▶ [TASK ITEM]:
A single count is required: the lines of the data below in which the word "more" occurs.

(Records excerpted from a collection)
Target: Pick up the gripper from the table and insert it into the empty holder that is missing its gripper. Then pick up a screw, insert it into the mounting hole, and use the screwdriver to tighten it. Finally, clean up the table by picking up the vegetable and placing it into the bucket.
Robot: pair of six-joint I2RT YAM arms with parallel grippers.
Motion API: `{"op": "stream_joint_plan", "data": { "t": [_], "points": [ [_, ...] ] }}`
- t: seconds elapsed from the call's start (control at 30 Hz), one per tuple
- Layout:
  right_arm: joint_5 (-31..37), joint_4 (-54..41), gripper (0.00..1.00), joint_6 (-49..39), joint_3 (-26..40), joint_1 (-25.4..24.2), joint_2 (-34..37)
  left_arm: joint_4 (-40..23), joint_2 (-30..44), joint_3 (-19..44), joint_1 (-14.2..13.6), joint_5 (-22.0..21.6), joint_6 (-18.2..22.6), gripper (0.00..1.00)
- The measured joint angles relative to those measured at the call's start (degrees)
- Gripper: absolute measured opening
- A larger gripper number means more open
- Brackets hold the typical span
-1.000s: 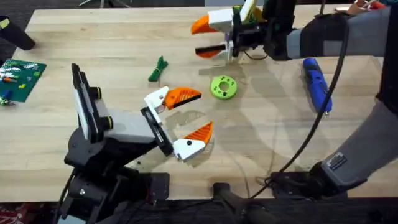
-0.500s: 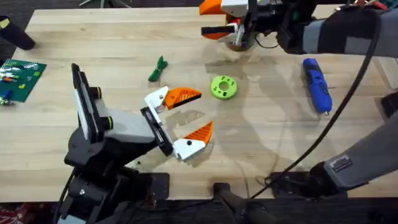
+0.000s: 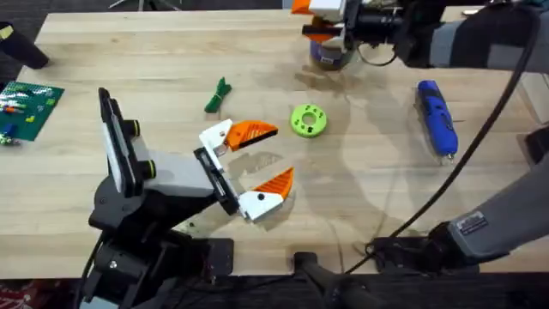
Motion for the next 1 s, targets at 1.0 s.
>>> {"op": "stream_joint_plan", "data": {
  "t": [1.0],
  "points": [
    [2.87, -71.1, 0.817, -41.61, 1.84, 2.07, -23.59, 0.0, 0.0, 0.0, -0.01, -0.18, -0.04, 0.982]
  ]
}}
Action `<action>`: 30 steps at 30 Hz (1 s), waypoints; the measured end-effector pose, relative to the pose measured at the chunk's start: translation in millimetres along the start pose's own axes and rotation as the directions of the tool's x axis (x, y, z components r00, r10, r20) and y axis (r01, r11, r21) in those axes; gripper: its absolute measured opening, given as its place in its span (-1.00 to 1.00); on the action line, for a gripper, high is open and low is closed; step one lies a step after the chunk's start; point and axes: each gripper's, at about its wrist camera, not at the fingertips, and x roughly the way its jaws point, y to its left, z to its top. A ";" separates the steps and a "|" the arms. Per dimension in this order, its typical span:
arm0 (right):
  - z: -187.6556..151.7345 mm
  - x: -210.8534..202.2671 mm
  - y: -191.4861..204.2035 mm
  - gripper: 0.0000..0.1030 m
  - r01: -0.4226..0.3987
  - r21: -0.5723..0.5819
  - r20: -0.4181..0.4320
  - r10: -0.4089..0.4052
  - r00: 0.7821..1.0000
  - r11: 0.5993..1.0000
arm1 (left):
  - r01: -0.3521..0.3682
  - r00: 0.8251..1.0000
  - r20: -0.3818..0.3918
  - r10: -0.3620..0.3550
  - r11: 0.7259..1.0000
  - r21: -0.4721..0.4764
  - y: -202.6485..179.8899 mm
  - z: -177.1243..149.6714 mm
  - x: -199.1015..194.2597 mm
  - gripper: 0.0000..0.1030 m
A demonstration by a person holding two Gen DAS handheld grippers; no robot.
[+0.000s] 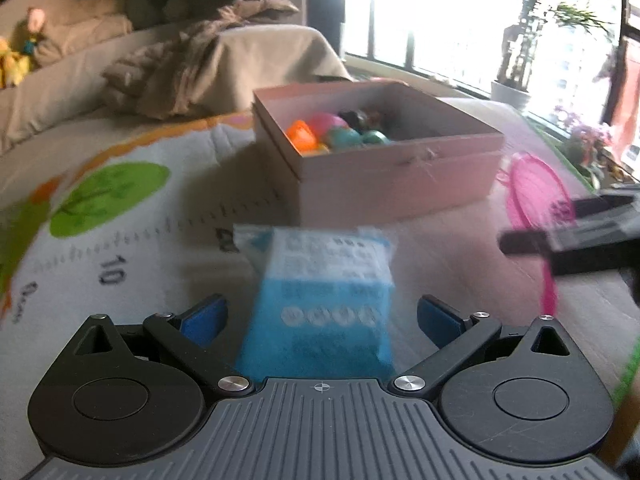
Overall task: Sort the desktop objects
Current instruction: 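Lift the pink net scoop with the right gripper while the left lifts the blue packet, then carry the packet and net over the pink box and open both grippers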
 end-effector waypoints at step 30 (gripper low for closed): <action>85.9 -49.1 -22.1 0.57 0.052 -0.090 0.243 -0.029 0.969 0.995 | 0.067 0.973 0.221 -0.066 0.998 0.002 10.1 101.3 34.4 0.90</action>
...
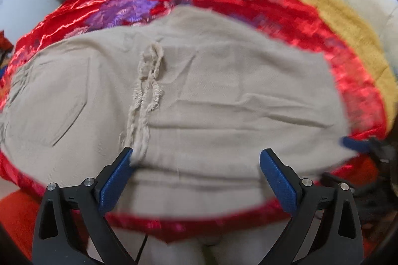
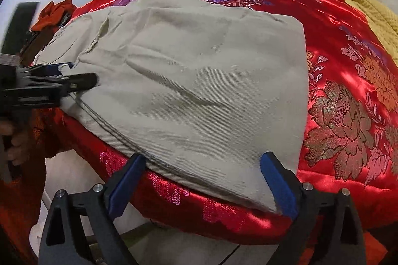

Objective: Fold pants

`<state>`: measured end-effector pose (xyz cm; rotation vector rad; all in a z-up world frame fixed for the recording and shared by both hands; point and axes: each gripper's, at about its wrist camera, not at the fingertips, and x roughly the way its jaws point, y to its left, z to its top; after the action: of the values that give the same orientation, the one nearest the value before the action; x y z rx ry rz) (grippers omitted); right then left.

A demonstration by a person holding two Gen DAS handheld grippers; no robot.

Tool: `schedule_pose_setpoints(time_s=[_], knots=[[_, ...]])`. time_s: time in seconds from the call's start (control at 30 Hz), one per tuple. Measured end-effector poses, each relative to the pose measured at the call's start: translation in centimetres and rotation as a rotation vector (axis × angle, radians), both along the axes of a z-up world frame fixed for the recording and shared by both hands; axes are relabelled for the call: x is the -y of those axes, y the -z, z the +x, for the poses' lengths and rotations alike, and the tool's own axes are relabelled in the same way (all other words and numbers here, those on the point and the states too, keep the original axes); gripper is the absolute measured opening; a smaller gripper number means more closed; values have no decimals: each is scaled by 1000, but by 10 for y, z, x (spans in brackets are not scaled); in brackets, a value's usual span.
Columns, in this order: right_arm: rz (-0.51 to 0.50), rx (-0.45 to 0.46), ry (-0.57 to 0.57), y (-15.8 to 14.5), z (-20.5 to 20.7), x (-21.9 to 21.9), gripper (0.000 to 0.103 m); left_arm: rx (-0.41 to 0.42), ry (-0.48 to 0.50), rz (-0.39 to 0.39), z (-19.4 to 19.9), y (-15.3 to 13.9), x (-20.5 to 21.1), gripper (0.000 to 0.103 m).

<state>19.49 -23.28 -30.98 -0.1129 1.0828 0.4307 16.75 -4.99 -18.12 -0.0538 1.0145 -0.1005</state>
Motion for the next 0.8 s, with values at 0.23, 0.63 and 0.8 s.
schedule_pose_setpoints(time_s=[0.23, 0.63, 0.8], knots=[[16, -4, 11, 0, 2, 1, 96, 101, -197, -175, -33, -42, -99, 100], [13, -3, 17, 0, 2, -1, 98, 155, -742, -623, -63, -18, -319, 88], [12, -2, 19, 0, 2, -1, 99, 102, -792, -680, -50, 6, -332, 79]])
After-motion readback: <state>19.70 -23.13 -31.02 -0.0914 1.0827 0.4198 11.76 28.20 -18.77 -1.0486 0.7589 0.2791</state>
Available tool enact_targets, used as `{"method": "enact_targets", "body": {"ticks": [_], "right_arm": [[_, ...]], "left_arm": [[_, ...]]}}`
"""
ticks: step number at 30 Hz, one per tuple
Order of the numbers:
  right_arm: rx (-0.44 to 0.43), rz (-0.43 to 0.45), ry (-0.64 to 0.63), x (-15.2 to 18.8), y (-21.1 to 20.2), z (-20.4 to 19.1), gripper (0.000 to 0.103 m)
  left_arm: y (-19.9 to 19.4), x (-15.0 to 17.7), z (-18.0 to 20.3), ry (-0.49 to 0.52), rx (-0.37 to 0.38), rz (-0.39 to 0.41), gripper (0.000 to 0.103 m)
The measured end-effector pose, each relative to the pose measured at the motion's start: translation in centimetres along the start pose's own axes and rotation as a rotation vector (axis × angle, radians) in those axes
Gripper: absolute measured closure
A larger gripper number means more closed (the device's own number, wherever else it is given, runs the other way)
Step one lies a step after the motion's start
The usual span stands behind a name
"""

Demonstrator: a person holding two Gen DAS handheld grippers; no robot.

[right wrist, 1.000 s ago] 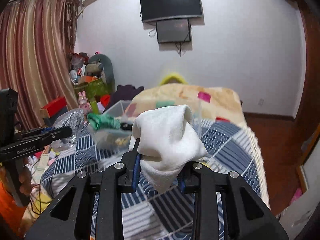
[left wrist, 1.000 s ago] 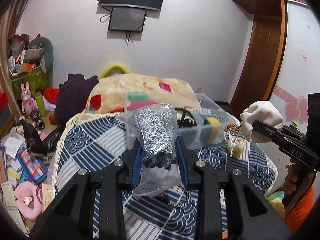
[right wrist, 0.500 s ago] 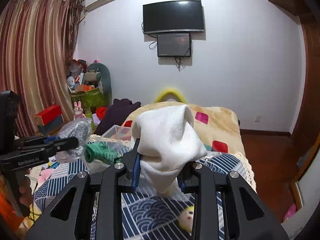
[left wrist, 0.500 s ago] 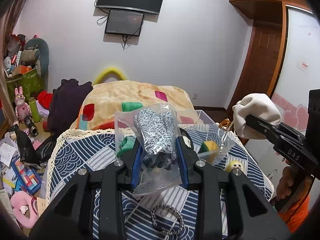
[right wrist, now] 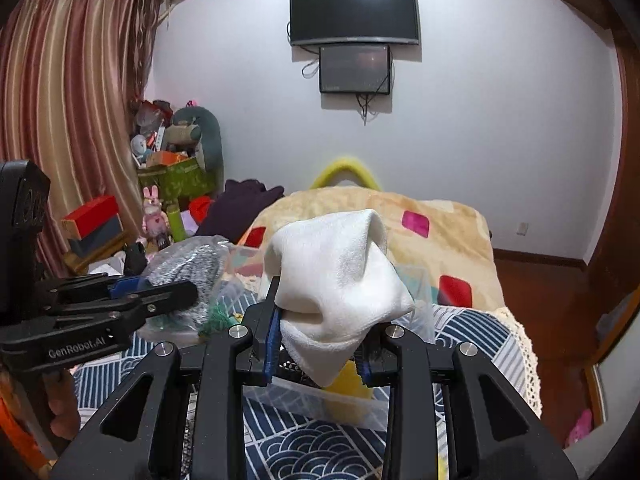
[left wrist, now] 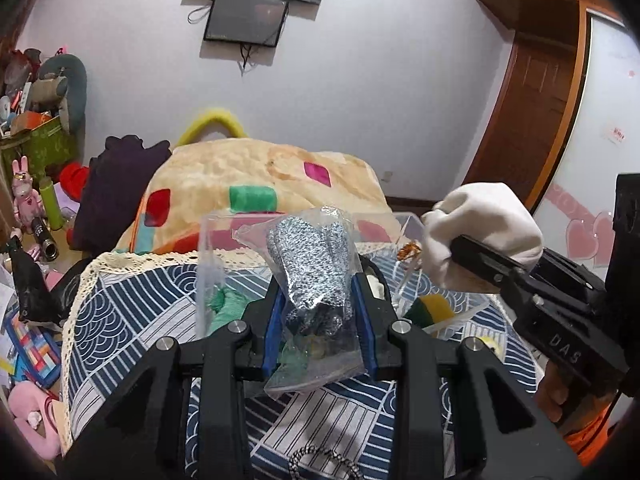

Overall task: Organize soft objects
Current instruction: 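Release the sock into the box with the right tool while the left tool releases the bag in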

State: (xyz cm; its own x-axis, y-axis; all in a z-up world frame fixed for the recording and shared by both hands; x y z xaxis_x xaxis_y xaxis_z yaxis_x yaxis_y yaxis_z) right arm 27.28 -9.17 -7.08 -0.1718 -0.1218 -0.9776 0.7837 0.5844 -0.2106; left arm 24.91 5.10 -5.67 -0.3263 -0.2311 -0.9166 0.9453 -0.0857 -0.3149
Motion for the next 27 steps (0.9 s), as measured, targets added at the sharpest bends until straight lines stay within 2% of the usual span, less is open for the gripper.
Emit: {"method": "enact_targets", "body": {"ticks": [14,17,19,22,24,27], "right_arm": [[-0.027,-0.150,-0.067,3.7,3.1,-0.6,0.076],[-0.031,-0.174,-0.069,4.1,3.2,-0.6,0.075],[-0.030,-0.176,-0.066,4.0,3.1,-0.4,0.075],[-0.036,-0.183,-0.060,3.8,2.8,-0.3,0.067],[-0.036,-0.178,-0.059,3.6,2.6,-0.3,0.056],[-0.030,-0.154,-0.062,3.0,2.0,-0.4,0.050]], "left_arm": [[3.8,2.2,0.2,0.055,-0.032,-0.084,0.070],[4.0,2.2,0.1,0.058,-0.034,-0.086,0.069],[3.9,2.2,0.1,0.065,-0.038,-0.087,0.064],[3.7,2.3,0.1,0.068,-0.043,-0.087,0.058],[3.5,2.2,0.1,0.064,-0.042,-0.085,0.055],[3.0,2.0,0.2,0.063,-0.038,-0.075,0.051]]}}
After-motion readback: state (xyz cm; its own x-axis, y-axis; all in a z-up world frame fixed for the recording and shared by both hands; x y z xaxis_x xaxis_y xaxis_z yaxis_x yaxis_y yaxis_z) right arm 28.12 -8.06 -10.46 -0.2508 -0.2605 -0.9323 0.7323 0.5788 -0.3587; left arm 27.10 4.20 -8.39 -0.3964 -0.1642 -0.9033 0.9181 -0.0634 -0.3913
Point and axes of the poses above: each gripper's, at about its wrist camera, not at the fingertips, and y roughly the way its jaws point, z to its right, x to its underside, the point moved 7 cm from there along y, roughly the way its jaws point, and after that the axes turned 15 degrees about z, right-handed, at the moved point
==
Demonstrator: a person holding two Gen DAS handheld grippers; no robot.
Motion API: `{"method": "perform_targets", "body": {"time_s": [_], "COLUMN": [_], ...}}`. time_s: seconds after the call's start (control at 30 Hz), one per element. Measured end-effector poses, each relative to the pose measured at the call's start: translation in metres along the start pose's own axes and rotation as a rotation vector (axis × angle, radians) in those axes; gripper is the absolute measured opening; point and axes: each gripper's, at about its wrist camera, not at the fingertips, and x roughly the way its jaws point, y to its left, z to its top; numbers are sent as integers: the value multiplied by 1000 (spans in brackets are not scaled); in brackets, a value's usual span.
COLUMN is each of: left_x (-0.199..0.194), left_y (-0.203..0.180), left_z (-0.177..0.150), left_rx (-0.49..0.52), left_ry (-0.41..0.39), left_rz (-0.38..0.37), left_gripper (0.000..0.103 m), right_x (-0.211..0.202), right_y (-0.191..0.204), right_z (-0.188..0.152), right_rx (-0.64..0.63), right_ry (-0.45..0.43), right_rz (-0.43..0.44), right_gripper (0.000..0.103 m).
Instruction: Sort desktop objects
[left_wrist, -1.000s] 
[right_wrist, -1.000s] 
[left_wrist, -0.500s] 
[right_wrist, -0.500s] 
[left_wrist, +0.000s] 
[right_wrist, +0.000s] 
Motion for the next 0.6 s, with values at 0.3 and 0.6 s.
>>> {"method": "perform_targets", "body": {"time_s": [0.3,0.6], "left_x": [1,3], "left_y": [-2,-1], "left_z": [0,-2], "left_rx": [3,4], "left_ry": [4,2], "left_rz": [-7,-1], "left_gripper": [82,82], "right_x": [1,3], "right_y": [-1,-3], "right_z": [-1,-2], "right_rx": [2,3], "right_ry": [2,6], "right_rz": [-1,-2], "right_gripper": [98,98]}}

▶ [EXERCISE ANSWER]:
3